Check each line of the listing, and copy it if it contains the word "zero".
*** Block opens ***
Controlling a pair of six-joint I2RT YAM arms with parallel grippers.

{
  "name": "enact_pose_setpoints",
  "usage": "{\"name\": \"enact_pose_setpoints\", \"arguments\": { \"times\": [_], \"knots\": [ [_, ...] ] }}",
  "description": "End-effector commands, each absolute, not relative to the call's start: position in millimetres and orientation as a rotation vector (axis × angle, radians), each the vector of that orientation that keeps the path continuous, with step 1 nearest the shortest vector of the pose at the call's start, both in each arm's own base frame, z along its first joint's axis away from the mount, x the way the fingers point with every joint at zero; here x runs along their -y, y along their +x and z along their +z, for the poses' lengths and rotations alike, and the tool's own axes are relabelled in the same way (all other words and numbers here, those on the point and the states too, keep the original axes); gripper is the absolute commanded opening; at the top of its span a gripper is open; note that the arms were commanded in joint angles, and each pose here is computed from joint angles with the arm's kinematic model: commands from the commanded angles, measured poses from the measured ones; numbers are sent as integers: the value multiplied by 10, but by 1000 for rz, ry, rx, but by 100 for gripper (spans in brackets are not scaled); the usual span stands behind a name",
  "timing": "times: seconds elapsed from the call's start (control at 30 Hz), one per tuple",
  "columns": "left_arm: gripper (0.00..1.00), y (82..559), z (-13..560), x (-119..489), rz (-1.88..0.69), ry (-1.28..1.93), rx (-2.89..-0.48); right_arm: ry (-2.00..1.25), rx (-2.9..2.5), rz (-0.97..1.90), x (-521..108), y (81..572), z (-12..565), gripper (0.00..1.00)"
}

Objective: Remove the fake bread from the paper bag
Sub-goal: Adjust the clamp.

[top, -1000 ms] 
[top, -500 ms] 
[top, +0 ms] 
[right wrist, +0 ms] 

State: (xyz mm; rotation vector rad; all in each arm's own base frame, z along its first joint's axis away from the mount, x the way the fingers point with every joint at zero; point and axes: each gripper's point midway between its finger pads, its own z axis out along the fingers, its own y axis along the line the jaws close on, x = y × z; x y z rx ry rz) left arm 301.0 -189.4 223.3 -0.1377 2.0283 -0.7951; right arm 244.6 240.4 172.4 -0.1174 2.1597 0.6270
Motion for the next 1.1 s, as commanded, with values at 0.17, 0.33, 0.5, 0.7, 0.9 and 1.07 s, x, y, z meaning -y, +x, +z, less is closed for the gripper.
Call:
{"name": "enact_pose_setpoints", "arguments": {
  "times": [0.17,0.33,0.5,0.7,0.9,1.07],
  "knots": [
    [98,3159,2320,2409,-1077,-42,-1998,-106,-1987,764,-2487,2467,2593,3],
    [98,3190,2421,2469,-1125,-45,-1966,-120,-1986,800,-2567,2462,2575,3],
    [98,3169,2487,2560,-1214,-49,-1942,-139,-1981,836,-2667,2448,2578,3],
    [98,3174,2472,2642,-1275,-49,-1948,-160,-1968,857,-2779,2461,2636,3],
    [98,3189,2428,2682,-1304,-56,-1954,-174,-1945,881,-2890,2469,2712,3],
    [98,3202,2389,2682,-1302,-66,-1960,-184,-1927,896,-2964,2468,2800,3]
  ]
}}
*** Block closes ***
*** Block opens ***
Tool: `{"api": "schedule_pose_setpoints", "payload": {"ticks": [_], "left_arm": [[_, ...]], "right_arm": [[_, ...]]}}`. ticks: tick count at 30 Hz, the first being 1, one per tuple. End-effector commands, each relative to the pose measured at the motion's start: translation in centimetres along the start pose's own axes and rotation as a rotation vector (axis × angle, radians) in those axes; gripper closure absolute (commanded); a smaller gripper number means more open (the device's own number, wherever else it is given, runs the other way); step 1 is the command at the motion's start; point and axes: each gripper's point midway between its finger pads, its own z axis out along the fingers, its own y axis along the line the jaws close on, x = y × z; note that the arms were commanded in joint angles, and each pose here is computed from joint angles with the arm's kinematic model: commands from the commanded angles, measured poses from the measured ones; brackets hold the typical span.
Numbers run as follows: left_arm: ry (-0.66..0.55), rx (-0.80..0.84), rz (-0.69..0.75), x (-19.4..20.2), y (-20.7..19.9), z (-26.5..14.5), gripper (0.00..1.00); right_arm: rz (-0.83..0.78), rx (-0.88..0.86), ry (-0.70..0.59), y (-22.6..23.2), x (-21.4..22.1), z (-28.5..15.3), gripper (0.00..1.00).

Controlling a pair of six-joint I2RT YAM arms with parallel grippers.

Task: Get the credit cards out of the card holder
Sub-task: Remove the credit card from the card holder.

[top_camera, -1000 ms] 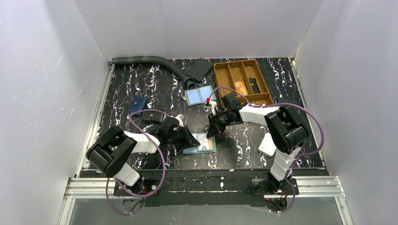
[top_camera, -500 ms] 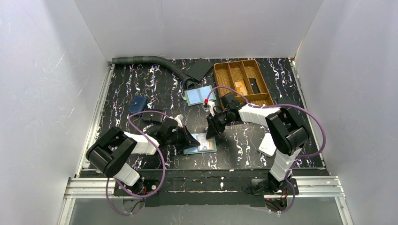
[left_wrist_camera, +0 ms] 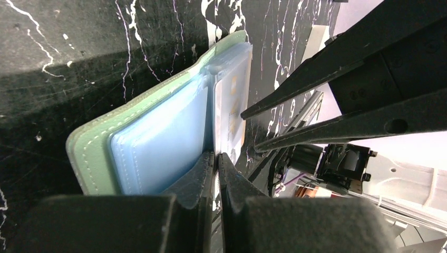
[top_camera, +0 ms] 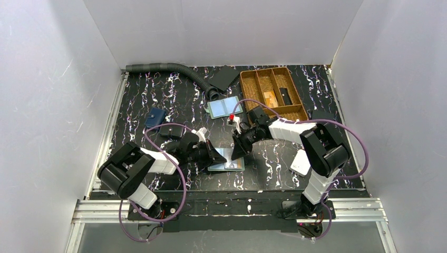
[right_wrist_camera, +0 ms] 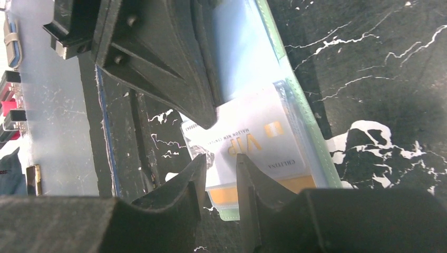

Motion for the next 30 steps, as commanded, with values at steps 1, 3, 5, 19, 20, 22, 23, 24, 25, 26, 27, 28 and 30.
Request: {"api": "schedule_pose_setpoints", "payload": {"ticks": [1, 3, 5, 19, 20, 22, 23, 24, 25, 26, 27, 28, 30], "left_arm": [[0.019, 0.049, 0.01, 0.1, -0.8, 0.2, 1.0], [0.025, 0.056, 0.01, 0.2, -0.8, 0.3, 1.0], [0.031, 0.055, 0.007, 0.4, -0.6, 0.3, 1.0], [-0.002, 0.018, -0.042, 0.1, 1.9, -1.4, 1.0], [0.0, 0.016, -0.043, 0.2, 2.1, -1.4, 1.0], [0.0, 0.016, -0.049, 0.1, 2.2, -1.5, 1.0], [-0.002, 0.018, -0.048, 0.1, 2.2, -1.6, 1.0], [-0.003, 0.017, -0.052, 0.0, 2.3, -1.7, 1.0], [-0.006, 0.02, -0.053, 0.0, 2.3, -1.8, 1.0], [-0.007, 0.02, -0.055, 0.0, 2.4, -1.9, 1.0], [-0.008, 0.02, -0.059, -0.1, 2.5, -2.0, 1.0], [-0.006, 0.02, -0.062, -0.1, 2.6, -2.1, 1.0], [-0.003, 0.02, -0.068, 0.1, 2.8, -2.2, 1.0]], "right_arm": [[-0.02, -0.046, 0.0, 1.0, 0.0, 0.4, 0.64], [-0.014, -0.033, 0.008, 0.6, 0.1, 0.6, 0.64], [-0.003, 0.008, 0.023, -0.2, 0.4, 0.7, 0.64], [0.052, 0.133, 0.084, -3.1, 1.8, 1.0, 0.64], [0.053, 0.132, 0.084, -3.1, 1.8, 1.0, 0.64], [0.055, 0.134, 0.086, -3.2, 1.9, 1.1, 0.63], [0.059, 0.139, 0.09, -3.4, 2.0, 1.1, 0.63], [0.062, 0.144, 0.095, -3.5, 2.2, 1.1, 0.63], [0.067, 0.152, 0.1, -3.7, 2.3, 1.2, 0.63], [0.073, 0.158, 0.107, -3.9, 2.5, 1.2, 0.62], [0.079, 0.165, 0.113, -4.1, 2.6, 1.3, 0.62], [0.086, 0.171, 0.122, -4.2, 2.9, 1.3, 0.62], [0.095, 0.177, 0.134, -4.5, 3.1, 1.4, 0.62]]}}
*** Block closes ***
## Your solution
  "description": "End-effector commands, each absolute, not relative to the call's start: position in millimetres and orientation as a rotation vector (axis × angle, radians), each the vector of that orientation that keeps the path continuous, with step 1 nearest the shortest vector of the pose at the call's start, both in each arm's own base frame, z along its first joint's axis away from the mount, x the way the fingers point with every joint at zero; here x runs along their -y, y along their +x and z along their +z, for the poses' lengths and rotations alike, and the tool's own axes are relabelled in the same way (all other words and numbers here, those on the point and the states too, keep the original axes); gripper is the absolute commanded opening; at the top of its span a gripper is open; note that the arms were commanded in joint angles, and each pose here is computed from joint angles with the arm's kinematic model: commands from the commanded angles, measured poses from the measured ones; numbers are sent as integers: the value multiplied by 10, but by 1000 for rz, ry, rx, but by 100 for gripper (spans in brackets are not scaled); the usual span stands behind a name",
State: (xyz mm; rotation vector rad; all in each arm's own base frame, z along its first joint's axis away from the mount, x the way the fingers point with every joint at zero; point and axes: each gripper's point midway between its finger pads, its own z axis out along the fingers, its own y axis along the line the jaws close on, x = y × z; x y z rx ry rz) left arm 301.0 -189.4 223.3 -0.1377 2.0283 -0.7951; right arm 244.6 240.4 172.4 -0.1174 2.1597 0.6270

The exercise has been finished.